I'm an American, I flew here on a whim to take my chances here. I heard it was easy to get onstruction job but i have exhausted many routes I've been in the buiding industry for over 15 years and have been managing jobs for more than 5 but i get no offers.....Any Ideas or help?????????


----------



## Ogri750 (Feb 14, 2008)

Might be due to the fact there have been many projects shelved.

No projects = no vacancies

I would suggest trying companies with projects in Abu Dhabi as opposed to Dubai


----------



## Fatenhappy (Jun 23, 2009)

Unfortunately I cannot help. 

Call me dumb, but I would have thought with so much construction grinding to a holt universally through out the UAE and DXB in particular, jobs would be as rare as hens teeth in such circumstances!

Have you thought to have a look at Abu Dhabi as I think they might be fairing better than DXB?


----------



## abraham (Nov 4, 2008)

Send me your CV, I am a CFO (from Chicago) for a contracting company in Abu Dhabi. I'll try to help.


----------



## jander13 (Mar 12, 2009)

> I'm an American, I flew here on a whim to take my chances here. I heard it was easy to get onstruction job but i have exhausted many routes I've been in the buiding industry for over 15 years and have been managing jobs for more than 5 but i get no offers.....Any Ideas or help?????????

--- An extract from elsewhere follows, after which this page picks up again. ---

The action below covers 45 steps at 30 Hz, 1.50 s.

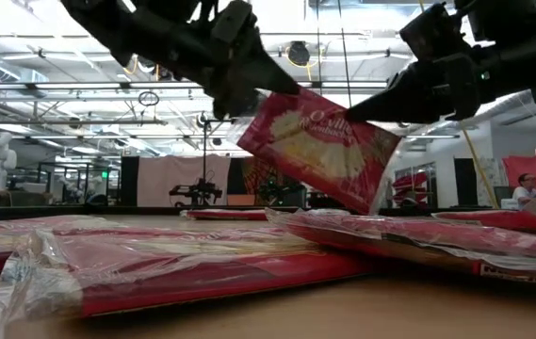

Well I have been running my own Piling/shoring company in U.A.E the past 6 years and market is worse than ever right now. It is very difficult to find and keep job in the construction sector, even Abu Dhabi is not doing that bright.



> Send me your CV, I am a CFO (from Chicago) for a contracting company in Abu Dhabi. I'll try to help.


Abraham if it is possible I would like to introduce my company to yours and hopefully get on your sub-contractor list in case you guys need a piling/shoring contractor!


----------



## abraham (Nov 4, 2008)

send your email and I'll put you in touch with our commercial manager.


----------



## jander13 (Mar 12, 2009)

Thanks Abraham, I PMd you the information.


----------



## bigbang70 (Apr 9, 2010)

My e-mail is xxxxx


----------



## bigbang70 (Apr 9, 2010)

I have an e-mail account at yahoo. But it just shows up as xxxxx but my id is jamesp1970 if this is not deleted you should be able to figure out my e-mail


----------



## Elphaba (Jan 24, 2008)

bigbang70 said:


> I have an e-mail account at yahoo. But it just shows up as xxxxx but my id isxxxxxxxxxxx if this is not deleted you should be able to figure out my e-mail


 As I clearly said I removed the address - so you do not get inundated by spam. I advise you to contact the other poster using our Private Message facility.

-


----------



## Andy Capp (Oct 5, 2008)

You know, sometimes you do wonder why people haven't been successful in sorting a job out....


----------



## bigbang70 (Apr 9, 2010)

Are you American?????????????? Are you in Dubai?????????


----------



## jander13 (Mar 12, 2009)

> You know, sometimes you do wonder why people haven't been successful in sorting a job out....



read my mind but i had decided to keep that to myself


----------



## miggybhai (Nov 1, 2011)

abraham said:


> send your email and I'll put you in touch with our commercial manager.


Abraham im an american living in sharjah im now technically here illegally i need to know what i can do to get out of here or get a job i dont have the money to pay the fines


----------